Richmondites have been holding online forums among the Richmond Chinese-speaking community to talk about Canadian values and encouraging people to get out to vote.
The definition of the Canadian values and getting out to vote have recently become a hot topic among Richmond’s Chinese-speaking community

The definition of Canadian values and getting out to vote have recently become a hot topic among Richmond’s Chinese-speaking community – and an online forum was held Tuesday evening on this very subject.     

Richmondite James Heish, a former public interest director with the Immigration Consultants of Canada Regulatory Council (ICCRC), was invited to the online discussion to talk about the beauty of multiculturalism and how to adapt well into Canadian society, including voting in elections.

“All human beings, regardless of our cultures or races, share the same needs. This is because we are all of the same kind,” said Heish, stressing that “sometimes it’s important to forget about our differences.”

To help online audiences better understand this concept, Heish shared a lesson he learned from his two children born and raised in Richmond. 

“My two kids have always seen everyone as the same from an early age. They kept telling me everyone is a Canadian as well as a critical member of our community,” he said.

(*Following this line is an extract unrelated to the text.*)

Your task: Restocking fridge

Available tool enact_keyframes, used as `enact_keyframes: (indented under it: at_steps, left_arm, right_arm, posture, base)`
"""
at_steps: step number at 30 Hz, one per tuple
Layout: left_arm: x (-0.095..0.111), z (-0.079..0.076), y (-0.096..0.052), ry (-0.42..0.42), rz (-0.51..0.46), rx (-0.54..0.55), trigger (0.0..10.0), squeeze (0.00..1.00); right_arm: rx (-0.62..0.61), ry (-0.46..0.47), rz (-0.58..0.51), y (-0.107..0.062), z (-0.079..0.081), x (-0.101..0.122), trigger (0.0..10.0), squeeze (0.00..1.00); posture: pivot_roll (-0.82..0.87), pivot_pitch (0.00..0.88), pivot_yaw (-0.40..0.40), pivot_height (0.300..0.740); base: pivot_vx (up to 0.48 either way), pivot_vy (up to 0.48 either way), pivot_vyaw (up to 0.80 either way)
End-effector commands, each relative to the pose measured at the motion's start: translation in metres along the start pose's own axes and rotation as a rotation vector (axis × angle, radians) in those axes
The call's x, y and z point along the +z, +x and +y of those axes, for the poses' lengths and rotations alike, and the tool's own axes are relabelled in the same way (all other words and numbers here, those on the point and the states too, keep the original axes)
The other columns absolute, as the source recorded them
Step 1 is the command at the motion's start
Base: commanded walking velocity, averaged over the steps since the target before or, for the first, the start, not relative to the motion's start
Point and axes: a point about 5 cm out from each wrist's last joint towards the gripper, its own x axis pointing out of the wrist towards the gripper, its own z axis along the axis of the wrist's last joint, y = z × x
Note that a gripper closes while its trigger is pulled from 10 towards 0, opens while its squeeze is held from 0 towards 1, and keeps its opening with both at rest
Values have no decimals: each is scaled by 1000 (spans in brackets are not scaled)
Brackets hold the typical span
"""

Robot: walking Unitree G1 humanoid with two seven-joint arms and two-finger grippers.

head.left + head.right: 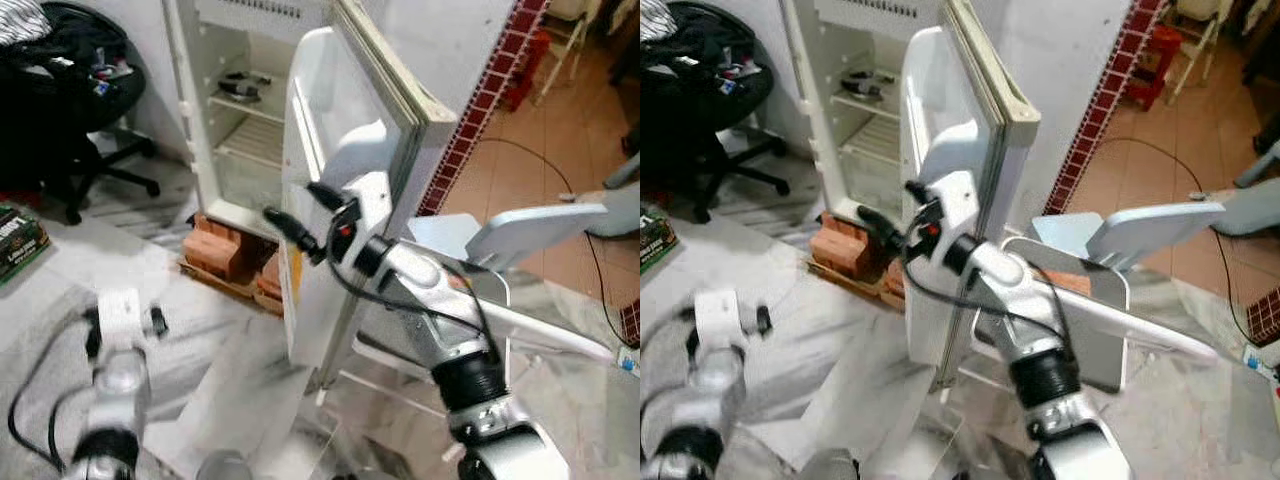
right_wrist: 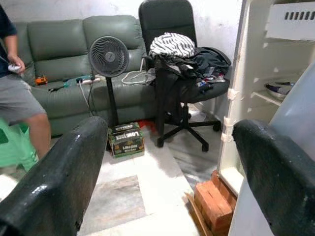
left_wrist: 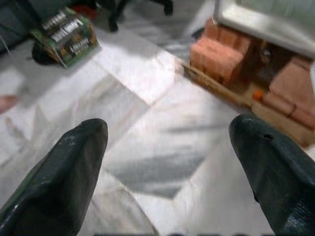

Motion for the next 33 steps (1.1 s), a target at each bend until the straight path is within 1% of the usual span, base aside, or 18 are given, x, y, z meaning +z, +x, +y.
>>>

“For them, everyone is so cool and so much fun to hang around – no matter if your parents or great grandparents are immigrating from India, China, Iran or France.” 

One audience member asked about the definition of reconciliation and cultural harmony since they seem to be “big” words. Heish replied that he believes these words stand for accepting, belonging and commitment. 

“We need to accept Canadian values since we’ve moved to this land and treated it as our home. Then we need to create a sense of belonging by continuously contributing to the local society and fulfilling our commitment,” said Heish. 

Another question that came up during the online event focused on elections. 

Guangming, another attendee, asked Heish why the voter turnout of the Richmond Centre riding, which has a high Chinese population, is the lowest compared with other regions. 

Heish said there are many reasons behind this, for example, some immigrants are busy making a living in Canada, which can make them uninterested in engaging with local politics. 

“Some people told me, ‘I am super satisfied with my life here. So, I will leave other Canadians to decide who is going to be our prime minister – I’ve faith in them to make the best decision. 

“This is absolutely wrong. We need to change this situation by educating all Chinese immigrants that voting is our responsibility as a Canadian,” said Heish. “If you don’t come out to vote, you are irresponsible.”